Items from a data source
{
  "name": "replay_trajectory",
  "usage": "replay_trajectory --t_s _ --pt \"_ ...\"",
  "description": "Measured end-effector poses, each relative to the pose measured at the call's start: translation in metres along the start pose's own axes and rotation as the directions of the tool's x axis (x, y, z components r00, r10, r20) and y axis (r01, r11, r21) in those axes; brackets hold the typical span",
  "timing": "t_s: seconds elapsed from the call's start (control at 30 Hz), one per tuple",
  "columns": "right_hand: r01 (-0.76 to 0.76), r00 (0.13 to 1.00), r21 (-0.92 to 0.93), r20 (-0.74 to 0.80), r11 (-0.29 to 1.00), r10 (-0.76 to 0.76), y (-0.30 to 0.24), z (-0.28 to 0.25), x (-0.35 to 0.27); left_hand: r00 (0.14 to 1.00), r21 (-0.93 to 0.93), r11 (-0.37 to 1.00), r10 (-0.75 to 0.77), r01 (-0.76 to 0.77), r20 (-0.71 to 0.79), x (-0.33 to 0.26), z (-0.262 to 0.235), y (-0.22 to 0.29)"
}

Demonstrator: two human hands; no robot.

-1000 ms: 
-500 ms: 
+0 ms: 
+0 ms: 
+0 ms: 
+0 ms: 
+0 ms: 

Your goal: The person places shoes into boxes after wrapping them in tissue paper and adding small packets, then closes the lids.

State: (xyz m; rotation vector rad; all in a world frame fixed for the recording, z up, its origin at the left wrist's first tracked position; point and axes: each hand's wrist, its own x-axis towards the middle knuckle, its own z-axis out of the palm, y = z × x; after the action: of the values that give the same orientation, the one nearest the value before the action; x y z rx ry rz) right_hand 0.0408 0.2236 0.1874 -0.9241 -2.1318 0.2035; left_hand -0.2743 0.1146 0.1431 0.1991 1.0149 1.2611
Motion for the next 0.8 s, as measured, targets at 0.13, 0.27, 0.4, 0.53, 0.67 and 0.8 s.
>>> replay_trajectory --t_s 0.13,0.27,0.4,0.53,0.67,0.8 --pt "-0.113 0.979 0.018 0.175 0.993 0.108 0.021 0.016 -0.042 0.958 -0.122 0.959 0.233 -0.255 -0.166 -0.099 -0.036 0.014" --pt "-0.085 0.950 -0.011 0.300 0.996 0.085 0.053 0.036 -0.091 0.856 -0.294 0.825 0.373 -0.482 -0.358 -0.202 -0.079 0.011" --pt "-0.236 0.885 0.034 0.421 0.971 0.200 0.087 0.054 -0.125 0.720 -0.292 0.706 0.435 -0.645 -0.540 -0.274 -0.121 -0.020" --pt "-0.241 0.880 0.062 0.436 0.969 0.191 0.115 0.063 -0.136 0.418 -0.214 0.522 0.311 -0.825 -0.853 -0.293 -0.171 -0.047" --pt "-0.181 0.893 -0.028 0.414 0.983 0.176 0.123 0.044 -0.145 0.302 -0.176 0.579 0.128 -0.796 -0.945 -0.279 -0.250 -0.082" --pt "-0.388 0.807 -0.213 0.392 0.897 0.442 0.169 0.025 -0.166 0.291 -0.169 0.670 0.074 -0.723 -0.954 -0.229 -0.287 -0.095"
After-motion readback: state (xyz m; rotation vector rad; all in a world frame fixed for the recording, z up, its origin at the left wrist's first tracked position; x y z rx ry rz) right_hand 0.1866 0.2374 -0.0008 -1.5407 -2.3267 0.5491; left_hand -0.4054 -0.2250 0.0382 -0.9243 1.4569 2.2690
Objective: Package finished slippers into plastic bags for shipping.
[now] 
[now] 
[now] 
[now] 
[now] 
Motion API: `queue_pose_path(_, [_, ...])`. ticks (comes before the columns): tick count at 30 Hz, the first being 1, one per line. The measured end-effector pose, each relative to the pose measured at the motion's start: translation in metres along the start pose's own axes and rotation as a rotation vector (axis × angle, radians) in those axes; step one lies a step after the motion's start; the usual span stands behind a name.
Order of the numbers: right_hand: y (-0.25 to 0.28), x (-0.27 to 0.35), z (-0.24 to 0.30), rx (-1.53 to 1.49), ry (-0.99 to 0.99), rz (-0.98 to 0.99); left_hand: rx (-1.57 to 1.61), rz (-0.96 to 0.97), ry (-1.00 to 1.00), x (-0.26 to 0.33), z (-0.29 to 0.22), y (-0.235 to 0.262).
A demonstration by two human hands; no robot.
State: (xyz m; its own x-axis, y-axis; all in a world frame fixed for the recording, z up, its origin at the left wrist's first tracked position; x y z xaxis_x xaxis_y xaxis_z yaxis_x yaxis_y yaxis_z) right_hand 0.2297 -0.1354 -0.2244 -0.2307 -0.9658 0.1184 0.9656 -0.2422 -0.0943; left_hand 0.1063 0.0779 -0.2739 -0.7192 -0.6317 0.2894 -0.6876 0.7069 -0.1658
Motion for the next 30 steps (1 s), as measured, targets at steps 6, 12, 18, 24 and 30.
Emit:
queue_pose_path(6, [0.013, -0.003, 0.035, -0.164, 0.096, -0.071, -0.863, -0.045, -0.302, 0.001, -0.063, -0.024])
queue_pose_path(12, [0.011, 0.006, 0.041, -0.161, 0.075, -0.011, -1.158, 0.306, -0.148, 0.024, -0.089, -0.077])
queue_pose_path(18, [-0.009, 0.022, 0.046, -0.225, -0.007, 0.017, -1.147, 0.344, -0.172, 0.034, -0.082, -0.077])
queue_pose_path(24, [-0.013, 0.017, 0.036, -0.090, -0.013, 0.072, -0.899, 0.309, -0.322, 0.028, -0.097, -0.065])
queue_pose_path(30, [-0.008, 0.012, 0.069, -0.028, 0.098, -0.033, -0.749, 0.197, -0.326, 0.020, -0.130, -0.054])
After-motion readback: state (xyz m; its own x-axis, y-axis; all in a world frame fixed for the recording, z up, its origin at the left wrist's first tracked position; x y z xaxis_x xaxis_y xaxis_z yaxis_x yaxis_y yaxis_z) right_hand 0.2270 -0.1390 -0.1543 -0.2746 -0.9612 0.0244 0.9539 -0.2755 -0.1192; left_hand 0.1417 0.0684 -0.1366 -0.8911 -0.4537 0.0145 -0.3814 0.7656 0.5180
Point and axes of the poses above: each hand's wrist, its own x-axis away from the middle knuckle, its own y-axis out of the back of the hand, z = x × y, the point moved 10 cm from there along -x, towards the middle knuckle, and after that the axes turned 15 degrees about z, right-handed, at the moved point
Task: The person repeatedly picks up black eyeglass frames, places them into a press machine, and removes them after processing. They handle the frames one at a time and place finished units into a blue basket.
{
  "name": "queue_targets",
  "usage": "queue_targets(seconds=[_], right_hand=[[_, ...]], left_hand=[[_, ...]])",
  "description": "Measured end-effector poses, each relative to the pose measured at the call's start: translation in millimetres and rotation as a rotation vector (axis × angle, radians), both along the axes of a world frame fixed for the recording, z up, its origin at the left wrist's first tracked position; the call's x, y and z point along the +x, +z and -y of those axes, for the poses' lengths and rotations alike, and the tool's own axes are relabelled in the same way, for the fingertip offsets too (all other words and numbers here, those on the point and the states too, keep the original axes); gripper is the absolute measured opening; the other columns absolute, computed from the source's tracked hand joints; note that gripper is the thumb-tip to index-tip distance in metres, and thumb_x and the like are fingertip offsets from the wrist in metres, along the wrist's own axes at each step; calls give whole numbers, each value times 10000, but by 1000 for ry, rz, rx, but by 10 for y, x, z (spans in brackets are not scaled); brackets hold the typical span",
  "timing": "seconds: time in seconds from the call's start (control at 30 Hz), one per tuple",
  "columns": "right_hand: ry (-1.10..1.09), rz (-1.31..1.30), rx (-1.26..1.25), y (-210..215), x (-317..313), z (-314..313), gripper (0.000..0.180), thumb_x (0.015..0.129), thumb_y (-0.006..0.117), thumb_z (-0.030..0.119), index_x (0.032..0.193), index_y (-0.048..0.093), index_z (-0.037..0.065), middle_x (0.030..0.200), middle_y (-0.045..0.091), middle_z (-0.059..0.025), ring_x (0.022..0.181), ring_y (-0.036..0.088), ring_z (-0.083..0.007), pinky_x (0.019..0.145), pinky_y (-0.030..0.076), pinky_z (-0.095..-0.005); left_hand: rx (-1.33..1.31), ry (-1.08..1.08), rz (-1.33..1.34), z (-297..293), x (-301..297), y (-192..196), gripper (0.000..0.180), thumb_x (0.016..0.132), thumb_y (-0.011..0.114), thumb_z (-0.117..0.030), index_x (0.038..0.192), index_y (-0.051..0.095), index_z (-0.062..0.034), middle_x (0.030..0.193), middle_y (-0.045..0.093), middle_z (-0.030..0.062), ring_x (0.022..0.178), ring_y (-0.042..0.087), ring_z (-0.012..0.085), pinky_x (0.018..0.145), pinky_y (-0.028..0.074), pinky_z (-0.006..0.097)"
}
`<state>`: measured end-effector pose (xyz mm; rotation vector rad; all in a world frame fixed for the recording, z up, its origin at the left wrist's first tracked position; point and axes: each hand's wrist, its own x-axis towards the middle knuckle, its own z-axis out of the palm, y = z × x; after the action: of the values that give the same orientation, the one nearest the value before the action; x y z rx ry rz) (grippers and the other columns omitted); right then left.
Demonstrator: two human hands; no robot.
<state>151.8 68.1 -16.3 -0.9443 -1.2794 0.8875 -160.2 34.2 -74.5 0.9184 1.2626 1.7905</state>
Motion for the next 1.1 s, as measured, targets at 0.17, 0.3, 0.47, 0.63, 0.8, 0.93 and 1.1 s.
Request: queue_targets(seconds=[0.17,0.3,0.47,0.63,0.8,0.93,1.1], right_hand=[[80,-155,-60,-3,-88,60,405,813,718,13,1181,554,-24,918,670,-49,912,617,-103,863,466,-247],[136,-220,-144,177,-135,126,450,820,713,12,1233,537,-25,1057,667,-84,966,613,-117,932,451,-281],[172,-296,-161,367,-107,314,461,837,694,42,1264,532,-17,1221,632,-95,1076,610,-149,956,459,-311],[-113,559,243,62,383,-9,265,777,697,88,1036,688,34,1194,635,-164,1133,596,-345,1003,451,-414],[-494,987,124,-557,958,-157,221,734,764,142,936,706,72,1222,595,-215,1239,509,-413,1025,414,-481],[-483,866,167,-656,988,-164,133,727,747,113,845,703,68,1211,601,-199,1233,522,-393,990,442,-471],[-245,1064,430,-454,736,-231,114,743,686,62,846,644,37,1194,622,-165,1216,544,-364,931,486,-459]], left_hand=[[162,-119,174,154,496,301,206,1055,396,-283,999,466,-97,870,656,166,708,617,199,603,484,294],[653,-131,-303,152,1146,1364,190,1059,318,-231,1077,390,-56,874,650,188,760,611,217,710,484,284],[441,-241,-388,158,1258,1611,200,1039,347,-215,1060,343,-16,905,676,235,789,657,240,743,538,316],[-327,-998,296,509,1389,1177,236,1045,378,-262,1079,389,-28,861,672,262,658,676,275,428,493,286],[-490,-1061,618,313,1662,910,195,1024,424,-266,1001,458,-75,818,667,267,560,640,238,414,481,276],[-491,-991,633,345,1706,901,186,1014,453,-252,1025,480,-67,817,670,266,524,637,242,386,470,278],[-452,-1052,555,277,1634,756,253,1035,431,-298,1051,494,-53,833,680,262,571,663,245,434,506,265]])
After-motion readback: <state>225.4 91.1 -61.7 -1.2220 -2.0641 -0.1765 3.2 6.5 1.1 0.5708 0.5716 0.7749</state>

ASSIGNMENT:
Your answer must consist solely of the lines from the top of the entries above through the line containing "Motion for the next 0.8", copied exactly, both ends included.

RESPONSE TO THIS EXERCISE:
{
  "name": "replay_trajectory",
  "usage": "replay_trajectory --t_s _ --pt \"_ ...\"",
  "description": "Measured end-effector poses, each relative to the pose measured at the call's start: translation in metres along the start pose's own axes and rotation as the directions of the tool's x axis (x, y, z components r00, r10, r20) and y axis (r01, r11, r21) in those axes; brackets hold the typical span",
  "timing": "t_s: seconds elapsed from the call's start (control at 30 Hz), one per tuple",
  "columns": "right_hand: r01 (-0.76 to 0.76), r00 (0.13 to 1.00), r21 (-0.92 to 0.93), r20 (-0.74 to 0.80), r11 (-0.29 to 1.00), r10 (-0.76 to 0.76), y (-0.30 to 0.24), z (-0.28 to 0.25), x (-0.35 to 0.27); left_hand: r00 (0.14 to 1.00), r21 (-0.93 to 0.93), r11 (-0.37 to 1.00), r10 (-0.75 to 0.77), r01 (-0.76 to 0.77), r20 (-0.71 to 0.79), x (-0.33 to 0.26), z (-0.262 to 0.235), y (-0.22 to 0.29)"
}

Demonstrator: two human hands; no robot.

-1000 ms: 
-500 ms: 
+0 ms: 
+0 ms: 
+0 ms: 
+0 ms: 
+0 ms: 

Your goal: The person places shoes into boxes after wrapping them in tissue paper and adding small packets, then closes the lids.

State: (xyz m; rotation vector rad; all in a world frame fixed for the recording, z up, its origin at the left wrist's first tracked position; point and axes: each hand's wrist, its own x-axis towards the middle knuckle, its own z-axis out of the palm, y = z × x; after the action: of the values that give the same orientation, the one nearest the value before the action; x y z rx ry rz) right_hand 0.0408 0.2236 0.1874 -0.9241 -2.1318 0.2035; left_hand -0.2743 0.1146 0.1431 0.1991 1.0149 1.2611
Motion for the next 0.8 s, as measured, targets at 0.13, 0.27, 0.4, 0.53, 0.67 and 0.8 s.

Now the answer is complete.